ITB syndrome is usually diagnosed by your doctor or rehabilitation provider (such as physiotherapist, osteopath or myotherapist) through a physical examination. This is usually sufficient, but if there are any questions about the diagnosis you may also have an X-ray, ultrasound or MRI of your knee.

How is ITB syndrome treated?

  • Conservative treatment: The treatment for ITB syndrome is usually conservative, which means we normally avoid invasive procedures.
  • Enough rest: Commonly, you should avoid the trigger that caused the condition. This might be avoiding certain shoes, exercises or positions. Sometimes enough rest from the trigger can be enough to cure the condition, however occasionally if you resume the same trigger the symptoms can return.
  • Anti-inflammatories: Anti-inflammatories can be used to settle the pain.
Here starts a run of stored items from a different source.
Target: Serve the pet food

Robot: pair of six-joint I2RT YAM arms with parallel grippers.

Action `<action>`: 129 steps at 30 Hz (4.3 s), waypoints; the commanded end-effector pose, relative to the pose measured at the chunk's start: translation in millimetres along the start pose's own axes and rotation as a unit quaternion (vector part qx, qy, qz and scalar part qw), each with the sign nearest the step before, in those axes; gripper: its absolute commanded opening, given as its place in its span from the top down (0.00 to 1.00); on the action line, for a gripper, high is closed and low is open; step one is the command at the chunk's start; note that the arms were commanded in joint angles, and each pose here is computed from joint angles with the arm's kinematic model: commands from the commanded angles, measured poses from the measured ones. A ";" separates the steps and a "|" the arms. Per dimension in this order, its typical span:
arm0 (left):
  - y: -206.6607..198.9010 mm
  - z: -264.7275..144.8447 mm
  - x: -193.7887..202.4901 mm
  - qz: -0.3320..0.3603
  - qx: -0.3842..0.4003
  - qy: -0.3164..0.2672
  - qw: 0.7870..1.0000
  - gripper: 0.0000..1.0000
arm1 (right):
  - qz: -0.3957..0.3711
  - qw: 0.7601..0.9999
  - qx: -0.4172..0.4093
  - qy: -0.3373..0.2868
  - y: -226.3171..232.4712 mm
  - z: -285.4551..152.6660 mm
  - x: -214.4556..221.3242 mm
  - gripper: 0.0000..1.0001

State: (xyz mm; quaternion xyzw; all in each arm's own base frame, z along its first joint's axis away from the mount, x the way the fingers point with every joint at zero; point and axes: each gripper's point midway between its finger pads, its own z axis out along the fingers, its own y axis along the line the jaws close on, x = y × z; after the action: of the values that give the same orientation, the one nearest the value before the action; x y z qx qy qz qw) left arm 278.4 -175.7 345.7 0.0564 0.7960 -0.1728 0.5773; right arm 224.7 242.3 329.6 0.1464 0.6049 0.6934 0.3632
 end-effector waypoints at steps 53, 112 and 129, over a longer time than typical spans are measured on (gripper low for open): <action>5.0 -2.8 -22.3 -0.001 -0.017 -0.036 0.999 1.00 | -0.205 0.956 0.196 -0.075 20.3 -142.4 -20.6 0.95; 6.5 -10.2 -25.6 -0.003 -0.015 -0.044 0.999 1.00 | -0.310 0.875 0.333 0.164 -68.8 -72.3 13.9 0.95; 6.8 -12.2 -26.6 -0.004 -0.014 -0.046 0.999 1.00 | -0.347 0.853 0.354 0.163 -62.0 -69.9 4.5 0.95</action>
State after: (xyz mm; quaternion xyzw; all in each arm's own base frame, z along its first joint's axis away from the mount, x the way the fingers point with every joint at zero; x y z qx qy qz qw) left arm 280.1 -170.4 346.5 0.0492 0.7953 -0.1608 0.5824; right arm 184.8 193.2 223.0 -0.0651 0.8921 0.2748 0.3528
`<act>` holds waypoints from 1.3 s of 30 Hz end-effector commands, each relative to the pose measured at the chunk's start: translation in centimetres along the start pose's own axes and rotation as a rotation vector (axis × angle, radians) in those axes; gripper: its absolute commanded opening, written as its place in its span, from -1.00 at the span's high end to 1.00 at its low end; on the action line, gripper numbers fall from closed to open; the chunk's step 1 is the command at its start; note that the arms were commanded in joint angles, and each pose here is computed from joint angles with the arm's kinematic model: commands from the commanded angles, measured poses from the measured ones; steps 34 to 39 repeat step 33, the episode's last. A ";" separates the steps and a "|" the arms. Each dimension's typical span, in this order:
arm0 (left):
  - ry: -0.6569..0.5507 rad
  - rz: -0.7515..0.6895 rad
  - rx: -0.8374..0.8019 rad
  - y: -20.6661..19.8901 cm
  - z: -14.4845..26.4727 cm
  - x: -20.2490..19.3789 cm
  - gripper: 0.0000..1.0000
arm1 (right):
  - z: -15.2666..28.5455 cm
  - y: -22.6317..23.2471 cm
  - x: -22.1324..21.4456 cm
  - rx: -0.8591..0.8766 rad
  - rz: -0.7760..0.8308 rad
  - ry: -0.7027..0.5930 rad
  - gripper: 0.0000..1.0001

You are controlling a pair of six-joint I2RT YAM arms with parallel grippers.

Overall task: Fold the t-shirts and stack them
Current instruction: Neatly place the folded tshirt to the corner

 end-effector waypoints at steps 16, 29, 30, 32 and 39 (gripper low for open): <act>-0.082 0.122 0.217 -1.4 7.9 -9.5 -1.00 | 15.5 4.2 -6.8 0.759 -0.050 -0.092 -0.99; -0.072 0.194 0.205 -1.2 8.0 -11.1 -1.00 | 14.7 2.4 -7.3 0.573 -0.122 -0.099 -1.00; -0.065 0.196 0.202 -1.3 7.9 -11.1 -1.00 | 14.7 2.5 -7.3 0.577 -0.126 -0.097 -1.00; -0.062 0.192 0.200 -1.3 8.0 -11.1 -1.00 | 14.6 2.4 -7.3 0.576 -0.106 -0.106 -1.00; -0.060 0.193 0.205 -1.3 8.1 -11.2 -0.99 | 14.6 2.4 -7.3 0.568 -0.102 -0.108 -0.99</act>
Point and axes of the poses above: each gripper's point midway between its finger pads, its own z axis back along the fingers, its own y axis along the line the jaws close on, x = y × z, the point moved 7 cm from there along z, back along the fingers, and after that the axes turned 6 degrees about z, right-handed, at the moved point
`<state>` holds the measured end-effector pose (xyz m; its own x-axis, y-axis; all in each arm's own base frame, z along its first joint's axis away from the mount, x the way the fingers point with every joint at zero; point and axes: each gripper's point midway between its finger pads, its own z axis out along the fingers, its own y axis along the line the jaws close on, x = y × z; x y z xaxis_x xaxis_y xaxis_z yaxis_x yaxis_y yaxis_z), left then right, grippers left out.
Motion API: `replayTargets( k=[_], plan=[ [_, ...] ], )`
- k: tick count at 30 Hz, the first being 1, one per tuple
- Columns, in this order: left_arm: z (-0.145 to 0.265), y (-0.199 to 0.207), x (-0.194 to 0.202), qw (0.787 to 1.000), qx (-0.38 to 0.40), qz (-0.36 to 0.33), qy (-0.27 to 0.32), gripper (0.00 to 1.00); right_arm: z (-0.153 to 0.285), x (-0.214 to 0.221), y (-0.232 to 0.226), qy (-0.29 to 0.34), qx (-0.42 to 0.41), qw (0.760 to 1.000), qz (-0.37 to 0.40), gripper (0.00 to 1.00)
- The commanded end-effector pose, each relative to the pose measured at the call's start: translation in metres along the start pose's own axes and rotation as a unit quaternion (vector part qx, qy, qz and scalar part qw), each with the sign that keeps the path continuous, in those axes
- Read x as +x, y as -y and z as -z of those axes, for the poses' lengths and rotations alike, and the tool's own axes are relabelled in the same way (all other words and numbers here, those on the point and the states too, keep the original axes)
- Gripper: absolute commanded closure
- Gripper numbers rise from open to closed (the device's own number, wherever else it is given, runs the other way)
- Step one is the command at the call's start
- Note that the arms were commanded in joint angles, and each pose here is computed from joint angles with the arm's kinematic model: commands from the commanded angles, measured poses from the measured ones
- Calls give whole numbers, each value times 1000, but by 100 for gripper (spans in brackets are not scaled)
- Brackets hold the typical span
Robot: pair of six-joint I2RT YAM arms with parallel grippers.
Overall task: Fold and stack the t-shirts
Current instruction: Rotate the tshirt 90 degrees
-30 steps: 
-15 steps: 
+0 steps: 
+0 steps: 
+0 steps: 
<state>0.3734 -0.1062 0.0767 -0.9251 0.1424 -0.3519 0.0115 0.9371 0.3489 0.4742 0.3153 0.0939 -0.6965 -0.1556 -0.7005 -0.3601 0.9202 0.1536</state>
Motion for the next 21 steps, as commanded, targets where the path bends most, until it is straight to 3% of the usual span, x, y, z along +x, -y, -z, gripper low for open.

These can be taken as tablets or as a gel to the affected area.
  • Cold compresses/warm packs: Cold compresses can be used in the early stages of the condition, however when it has persisted for a long time warm packs can help to loosen up prior to exercise.
  • Physical therapy: The mainstay of treatment is physical therapy. This includes stretches and strengthening. A ball or foam roller can be used on the outer part of your leg to help with this. A physical therapist can teach you techniques to warm up and cool down after exercise, to aid healing and prevent flare ups.
  • Steroid injection: For severe, chronic cases, your doctor may recommend a steroid injection. This is usually administered via ultrasound and can work as an anti-inflammatory in the trigger areas.
  • Surgery: Very rarely, surgery can be performed where a small part of the ITB is removed on the outer side of your knee. This can be done through a small cut on the side of your knee or with a camera. After an operation, physical therapy is still important for full recovery.

A final note

ITB syndrome is commonly treated by doctors and physical therapists. Most of the time it resolves on its own with small adjustments to your exercise regimen or lifestyle.